7:43 was the start of the "44 minute window", 8:04 is "midway through" this window, while 8:40 is outside it.
 
No, 8:40 and 8:04 do not agree!

7:43 was the start of the "44 minute window", 8:04 is "midway through" this window, while 8:40 is outside it.
Ahh yeah sorry, I mistook some 08:04 as 08:40 in the references you posted (the same may have happened for the references I consulted, I wish I had a better eyesight, sigh).

Anyway they are all times falling on UTC/Zulu Jan 21 (between 00:43 and 01:40), right?
 
While waiting for some kind soul to tell me if I'm right to think the MUOS-3 launch did in fact happen on UTC/Zulu Jan 21 2015 (see previous post), I've tried to look into the geometry matter.
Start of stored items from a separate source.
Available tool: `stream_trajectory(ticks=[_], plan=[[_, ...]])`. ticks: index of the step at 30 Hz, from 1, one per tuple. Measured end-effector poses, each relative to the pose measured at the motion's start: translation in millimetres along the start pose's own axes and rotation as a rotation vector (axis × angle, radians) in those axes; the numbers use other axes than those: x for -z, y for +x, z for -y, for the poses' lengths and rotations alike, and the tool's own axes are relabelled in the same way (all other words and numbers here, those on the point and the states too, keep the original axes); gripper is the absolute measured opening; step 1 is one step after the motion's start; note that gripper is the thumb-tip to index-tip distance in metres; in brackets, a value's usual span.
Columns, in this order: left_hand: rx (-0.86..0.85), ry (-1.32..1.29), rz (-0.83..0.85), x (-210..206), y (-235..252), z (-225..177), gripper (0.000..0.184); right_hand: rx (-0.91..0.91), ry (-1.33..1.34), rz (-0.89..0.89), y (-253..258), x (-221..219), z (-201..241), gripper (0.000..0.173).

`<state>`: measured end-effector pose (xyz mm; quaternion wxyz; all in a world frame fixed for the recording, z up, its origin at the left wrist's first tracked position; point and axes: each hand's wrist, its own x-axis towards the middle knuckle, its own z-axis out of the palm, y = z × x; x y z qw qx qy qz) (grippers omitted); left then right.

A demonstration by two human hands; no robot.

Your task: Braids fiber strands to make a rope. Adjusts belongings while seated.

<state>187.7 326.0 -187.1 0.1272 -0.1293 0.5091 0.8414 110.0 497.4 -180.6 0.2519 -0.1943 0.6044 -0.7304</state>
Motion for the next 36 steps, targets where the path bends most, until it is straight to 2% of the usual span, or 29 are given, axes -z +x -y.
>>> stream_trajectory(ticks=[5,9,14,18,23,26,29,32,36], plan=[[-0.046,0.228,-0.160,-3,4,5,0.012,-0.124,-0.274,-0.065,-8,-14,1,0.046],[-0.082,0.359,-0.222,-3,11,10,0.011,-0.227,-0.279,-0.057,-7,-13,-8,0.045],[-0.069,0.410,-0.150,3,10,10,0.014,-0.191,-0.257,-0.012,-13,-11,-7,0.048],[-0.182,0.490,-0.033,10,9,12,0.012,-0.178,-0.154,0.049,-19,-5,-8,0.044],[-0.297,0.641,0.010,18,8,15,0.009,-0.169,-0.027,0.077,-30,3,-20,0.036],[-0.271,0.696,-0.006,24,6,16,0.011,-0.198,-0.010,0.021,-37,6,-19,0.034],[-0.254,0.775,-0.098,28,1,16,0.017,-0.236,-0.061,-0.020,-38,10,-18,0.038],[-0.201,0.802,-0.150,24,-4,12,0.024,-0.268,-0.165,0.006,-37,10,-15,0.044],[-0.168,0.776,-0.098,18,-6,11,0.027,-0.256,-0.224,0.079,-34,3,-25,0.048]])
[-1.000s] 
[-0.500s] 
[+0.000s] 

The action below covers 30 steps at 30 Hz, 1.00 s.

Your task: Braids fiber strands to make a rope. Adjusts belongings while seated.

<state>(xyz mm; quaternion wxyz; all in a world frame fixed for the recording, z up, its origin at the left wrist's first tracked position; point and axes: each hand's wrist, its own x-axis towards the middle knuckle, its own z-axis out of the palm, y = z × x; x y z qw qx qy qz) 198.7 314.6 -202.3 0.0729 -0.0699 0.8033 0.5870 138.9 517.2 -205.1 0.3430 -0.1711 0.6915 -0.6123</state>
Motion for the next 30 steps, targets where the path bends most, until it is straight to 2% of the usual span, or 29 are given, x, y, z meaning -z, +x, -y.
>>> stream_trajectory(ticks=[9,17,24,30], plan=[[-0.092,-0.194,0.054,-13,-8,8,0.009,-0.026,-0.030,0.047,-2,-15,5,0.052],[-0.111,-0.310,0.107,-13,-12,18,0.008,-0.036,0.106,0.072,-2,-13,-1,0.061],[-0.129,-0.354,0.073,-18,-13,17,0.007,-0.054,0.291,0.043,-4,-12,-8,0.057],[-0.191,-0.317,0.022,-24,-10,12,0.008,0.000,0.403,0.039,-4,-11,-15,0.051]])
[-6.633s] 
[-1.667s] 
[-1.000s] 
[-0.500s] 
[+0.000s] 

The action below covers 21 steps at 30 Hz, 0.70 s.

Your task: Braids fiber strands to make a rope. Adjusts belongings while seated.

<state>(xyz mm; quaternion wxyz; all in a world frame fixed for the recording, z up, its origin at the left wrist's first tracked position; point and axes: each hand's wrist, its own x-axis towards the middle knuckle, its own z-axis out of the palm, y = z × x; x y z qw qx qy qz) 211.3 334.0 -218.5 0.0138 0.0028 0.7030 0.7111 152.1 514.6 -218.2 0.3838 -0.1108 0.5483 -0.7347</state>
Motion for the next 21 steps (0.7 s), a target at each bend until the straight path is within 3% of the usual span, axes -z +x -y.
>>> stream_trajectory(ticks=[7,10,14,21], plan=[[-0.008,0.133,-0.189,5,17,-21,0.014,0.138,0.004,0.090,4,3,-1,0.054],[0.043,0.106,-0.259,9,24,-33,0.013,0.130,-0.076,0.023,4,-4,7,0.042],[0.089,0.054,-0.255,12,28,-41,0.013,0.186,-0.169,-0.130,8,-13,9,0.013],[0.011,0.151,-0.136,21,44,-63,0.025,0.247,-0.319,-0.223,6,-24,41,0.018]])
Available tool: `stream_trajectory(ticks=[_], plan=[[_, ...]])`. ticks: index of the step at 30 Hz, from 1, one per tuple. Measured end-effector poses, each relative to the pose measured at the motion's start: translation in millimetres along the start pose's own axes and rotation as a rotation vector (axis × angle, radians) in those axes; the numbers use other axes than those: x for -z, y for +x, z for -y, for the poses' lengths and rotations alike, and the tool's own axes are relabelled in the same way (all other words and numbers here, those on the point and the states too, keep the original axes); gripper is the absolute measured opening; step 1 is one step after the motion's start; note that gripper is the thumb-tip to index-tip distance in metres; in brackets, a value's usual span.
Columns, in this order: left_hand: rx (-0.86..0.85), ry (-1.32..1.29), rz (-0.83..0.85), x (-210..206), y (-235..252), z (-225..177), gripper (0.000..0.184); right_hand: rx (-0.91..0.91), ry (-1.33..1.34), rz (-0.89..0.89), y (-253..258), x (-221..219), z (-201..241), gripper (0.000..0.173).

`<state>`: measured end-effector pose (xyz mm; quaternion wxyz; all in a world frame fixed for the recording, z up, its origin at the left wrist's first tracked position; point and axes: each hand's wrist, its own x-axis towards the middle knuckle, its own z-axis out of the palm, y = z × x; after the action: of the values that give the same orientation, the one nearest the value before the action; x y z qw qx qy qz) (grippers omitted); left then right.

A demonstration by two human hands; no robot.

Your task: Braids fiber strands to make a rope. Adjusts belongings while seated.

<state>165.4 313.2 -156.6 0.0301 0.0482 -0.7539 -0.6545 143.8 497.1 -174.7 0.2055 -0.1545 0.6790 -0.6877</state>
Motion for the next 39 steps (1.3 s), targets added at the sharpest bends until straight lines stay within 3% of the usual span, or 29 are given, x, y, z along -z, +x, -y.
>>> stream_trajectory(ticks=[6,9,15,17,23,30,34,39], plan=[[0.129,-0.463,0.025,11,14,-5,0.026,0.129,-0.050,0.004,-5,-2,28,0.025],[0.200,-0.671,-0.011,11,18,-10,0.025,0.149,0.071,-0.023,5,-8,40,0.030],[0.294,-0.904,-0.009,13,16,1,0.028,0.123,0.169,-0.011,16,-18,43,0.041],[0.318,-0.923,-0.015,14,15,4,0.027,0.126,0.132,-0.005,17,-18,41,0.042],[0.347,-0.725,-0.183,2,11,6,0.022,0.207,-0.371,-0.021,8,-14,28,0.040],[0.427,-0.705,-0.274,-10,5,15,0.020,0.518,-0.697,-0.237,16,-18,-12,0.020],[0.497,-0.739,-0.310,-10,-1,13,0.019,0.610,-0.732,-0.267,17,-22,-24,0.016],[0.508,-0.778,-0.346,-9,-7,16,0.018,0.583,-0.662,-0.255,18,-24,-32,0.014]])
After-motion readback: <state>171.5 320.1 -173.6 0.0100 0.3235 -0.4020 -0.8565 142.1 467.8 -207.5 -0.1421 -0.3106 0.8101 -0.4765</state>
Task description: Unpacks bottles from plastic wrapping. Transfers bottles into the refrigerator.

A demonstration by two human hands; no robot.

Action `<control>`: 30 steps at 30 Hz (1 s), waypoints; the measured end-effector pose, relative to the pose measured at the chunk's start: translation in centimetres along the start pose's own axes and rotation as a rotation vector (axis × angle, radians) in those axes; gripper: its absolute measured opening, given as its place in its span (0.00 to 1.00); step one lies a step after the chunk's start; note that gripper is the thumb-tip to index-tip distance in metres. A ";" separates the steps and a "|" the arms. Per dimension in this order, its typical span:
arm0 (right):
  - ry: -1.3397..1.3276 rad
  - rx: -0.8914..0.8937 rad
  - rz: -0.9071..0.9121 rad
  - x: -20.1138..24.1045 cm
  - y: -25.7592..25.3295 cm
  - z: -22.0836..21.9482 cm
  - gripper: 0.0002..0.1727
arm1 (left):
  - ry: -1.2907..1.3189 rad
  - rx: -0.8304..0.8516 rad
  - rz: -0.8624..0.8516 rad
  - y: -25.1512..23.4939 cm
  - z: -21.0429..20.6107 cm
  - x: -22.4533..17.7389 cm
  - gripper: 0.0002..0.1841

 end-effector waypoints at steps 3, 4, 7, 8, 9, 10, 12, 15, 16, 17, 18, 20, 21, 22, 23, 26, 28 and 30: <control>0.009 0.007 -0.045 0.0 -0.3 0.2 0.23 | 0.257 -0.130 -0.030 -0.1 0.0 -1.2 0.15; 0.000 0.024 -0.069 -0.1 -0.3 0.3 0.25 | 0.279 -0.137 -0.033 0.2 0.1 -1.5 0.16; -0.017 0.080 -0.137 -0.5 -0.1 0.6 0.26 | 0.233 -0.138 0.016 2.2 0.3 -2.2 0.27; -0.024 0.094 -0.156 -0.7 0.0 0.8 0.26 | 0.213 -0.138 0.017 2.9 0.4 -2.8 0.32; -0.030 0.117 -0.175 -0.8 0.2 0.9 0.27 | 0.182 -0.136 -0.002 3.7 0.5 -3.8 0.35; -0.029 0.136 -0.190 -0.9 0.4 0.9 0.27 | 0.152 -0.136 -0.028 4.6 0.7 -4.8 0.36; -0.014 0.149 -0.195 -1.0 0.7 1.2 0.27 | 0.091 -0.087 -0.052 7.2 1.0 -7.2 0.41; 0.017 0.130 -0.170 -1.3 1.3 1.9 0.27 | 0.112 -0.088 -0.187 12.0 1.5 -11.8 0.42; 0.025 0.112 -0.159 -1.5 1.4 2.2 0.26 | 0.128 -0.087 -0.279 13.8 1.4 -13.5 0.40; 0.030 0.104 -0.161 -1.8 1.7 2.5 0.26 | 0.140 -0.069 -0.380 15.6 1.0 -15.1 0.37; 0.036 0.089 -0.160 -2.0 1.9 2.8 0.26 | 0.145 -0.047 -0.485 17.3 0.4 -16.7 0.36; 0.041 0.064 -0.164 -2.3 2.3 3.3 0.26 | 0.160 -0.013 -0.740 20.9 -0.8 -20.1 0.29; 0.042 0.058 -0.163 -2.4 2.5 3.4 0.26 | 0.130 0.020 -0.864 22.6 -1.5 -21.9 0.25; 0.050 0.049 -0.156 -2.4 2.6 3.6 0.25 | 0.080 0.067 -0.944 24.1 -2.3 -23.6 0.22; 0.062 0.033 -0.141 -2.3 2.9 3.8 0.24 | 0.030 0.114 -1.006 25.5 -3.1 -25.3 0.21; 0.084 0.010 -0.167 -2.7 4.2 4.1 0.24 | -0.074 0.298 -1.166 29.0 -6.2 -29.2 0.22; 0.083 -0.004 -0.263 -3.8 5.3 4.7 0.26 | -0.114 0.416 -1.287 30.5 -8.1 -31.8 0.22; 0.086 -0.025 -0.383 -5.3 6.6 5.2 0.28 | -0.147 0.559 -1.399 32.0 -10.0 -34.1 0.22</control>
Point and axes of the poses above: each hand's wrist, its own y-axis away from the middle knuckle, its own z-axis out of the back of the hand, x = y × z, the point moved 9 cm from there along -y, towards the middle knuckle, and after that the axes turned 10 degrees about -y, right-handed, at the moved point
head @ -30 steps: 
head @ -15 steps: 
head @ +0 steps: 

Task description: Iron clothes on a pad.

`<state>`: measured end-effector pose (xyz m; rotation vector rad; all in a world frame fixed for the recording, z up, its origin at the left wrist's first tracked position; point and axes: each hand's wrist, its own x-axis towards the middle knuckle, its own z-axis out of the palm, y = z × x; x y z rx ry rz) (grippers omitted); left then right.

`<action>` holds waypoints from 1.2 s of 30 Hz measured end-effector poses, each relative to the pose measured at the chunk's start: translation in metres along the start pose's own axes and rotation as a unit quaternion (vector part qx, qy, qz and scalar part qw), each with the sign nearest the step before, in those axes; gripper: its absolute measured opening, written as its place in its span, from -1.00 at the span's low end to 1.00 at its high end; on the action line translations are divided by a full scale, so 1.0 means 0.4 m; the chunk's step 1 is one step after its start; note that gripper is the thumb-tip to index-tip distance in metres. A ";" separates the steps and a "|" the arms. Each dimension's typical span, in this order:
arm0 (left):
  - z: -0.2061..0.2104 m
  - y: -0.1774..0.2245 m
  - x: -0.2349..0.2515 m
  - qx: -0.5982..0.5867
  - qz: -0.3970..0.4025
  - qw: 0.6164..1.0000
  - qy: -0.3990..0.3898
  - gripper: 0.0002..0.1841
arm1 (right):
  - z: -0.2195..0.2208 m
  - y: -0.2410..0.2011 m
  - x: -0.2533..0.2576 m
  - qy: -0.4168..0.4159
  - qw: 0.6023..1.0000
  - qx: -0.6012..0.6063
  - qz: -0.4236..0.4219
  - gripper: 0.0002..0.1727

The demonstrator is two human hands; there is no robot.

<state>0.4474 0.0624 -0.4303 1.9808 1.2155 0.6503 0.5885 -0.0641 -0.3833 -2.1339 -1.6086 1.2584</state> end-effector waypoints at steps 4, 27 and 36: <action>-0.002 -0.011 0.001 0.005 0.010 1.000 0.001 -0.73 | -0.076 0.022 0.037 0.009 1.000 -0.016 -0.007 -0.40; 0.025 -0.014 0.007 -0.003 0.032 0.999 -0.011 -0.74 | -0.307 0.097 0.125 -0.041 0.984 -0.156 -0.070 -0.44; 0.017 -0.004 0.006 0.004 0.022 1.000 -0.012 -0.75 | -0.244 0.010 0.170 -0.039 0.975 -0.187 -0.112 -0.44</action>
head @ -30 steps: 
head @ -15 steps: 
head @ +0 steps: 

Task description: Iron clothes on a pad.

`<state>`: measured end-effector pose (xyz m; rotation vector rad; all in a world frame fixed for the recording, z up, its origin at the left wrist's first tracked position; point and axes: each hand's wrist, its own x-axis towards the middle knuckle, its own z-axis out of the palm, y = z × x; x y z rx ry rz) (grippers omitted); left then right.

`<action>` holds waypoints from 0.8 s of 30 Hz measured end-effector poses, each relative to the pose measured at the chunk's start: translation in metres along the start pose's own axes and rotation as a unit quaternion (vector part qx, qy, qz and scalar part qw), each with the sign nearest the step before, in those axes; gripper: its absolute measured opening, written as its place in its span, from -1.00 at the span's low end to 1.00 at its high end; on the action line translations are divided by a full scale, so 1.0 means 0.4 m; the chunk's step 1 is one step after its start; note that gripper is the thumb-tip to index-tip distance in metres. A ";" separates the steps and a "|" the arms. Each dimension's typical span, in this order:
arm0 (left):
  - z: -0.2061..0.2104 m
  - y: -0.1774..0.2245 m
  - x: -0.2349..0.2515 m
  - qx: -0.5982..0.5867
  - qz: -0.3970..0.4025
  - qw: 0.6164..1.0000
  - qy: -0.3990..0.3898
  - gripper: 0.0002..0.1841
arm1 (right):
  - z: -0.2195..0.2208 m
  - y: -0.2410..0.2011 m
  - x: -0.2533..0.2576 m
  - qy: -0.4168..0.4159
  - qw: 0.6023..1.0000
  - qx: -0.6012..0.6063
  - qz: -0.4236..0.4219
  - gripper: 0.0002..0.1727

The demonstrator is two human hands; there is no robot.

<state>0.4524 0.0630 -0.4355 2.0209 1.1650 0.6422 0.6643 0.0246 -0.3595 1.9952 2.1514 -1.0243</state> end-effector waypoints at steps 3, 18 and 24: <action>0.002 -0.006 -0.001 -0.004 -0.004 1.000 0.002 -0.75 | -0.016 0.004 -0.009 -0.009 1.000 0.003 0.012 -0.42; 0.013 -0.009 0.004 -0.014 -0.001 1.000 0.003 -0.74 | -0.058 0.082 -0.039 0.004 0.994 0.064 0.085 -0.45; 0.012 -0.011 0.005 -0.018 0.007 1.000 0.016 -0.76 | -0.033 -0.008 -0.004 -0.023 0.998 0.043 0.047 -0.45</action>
Now it would be nice to know at which height the Gimbal video was taken, just we don't know it (as far as I know, no puns intended). If the aircraft was at 7700m (about 23kft) the Earth Curvature Calculator (https://www.omnicalculator.com/physics/earth-curvature) finds

1636992013756.png

With the aircraft at 3350m (~11-12kft) the distance to horizon becomes
1636992201027.png

And finally if the aircraft was at 1700m (about 5kft) the distance is
1636992300512.png

Then I went to google maps and I drew a very rough estimation of the Atlas V trajectory, using the data provided by @Tim Printy in post #41 (they were unsourced and I cannot say anything more), added a putative zone for the (unknown) position of the F-18 (which of course can be subject to any kind of stretchings and refinements) and three approximate scalebars for the three distances to the horizon as above. As usual, I apologize for my horrible graphics skills.

1636992958510.png
With all the caveats written above (and noticing I did not consider the vertical profile of the Atlas V, which surely matters, but is another beast to tackle (*), it looks to me that the F-18 could very well be able to have the Atlas V in his line of sight above the horizon. Indeed it could have looked straight into the engine nozzles (and I'd say no more than ~60°? apart). Notice also the Atlas V was surely above ground level, so the distance bars are a worst-case assumption against the Atlas: they cannot possibly get shorter than that (**), while they could well lengthen.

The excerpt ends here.